## Problem requirements:
The lines below, from the one holding "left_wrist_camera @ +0" through the one holding "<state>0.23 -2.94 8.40", are to be restated word for word, with all images left out.
--
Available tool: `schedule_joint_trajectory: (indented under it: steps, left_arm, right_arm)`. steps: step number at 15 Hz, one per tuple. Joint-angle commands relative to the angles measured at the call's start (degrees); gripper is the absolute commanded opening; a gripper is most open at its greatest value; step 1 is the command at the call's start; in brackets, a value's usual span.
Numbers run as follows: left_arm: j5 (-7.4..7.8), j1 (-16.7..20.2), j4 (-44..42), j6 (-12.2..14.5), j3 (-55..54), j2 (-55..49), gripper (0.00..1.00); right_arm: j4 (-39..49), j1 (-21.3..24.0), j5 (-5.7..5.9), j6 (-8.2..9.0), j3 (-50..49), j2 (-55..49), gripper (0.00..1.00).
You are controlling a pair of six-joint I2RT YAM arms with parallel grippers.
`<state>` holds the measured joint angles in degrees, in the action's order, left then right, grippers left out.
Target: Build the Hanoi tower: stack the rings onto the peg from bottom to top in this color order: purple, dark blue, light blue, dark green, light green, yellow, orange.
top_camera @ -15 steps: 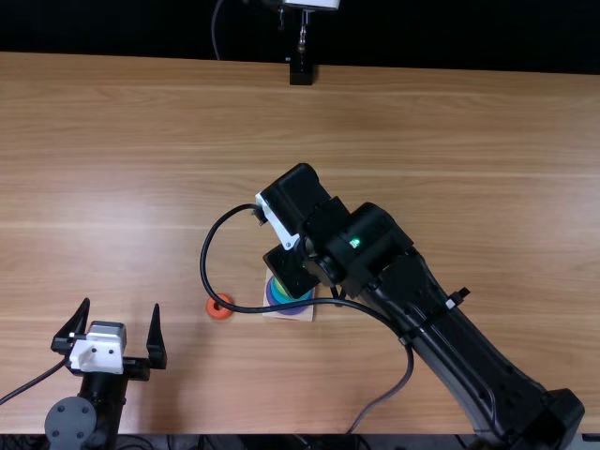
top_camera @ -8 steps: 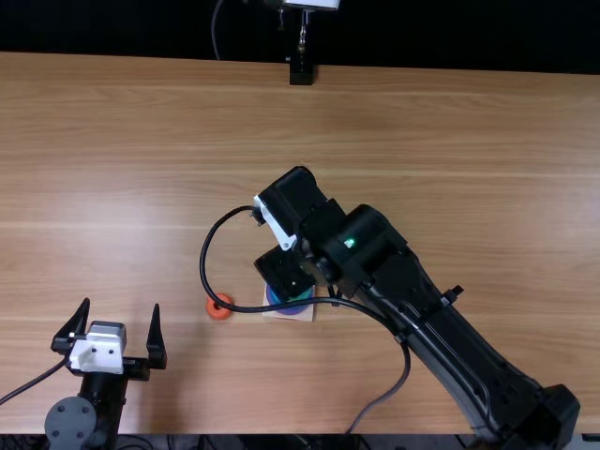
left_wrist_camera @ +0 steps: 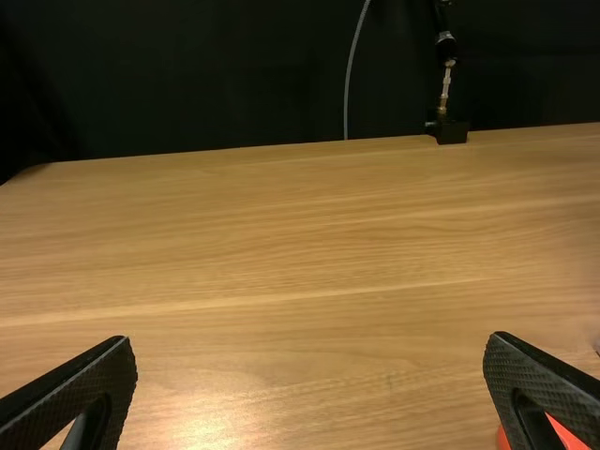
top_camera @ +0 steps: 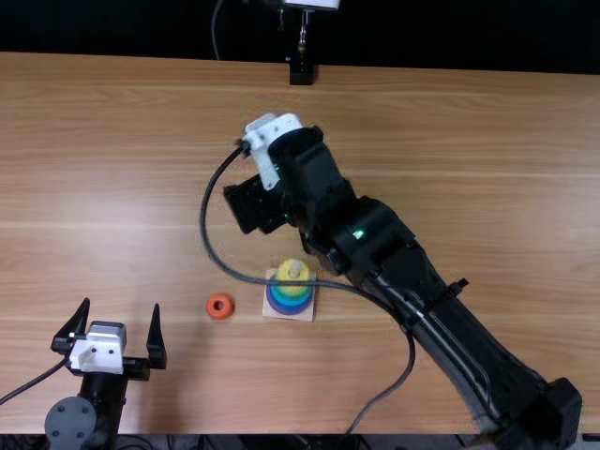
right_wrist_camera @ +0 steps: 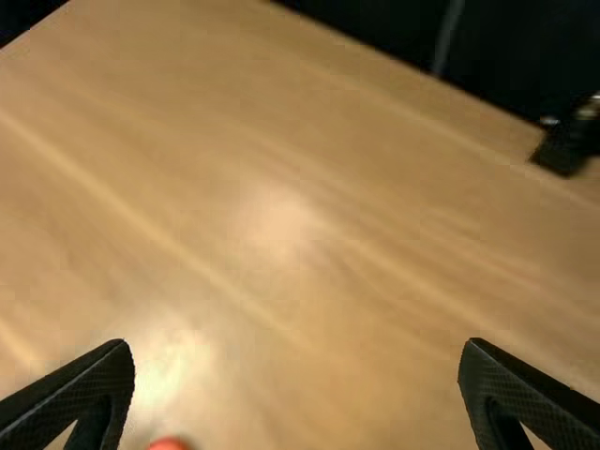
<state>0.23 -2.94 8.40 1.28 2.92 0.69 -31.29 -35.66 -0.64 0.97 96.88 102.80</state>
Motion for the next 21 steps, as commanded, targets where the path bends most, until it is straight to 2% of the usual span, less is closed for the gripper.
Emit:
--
## Answer box:
left_wrist_camera @ +0 steps: 
top_camera @ +0 steps: 
right_wrist_camera @ +0 steps: 
<state>0.23 -2.94 8.40 1.28 2.92 0.69 -31.29 -35.66 -0.64 0.97 96.88 102.80</state>

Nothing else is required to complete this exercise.